> **INSTRUCTIONS TO FOLLOW**:
Every line of the listing that contains the word "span" is to be copied out.
* * * * * * * * *
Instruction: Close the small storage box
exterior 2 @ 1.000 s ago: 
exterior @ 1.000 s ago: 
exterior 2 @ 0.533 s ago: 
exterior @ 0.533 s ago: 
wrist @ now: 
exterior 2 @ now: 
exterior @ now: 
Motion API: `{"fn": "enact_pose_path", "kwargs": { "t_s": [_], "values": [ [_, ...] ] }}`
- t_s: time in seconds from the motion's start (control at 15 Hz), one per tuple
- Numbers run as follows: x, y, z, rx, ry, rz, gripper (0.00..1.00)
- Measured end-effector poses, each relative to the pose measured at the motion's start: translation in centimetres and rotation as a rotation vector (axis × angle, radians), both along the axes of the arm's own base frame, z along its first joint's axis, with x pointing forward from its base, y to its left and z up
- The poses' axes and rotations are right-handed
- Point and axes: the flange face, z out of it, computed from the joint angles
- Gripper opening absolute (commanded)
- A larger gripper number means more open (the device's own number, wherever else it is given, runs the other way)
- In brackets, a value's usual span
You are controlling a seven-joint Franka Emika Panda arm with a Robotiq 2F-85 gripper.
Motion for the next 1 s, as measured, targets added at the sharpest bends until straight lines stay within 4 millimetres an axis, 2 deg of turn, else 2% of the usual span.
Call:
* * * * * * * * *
> **YOUR SOLUTION**:
- In brackets, a value's usual span
Motion for the next 1 s, as measured, targets added at the sharpest bends until straight lines stay within 4 millimetres an axis, 2 deg of turn, else 2% of the usual span.

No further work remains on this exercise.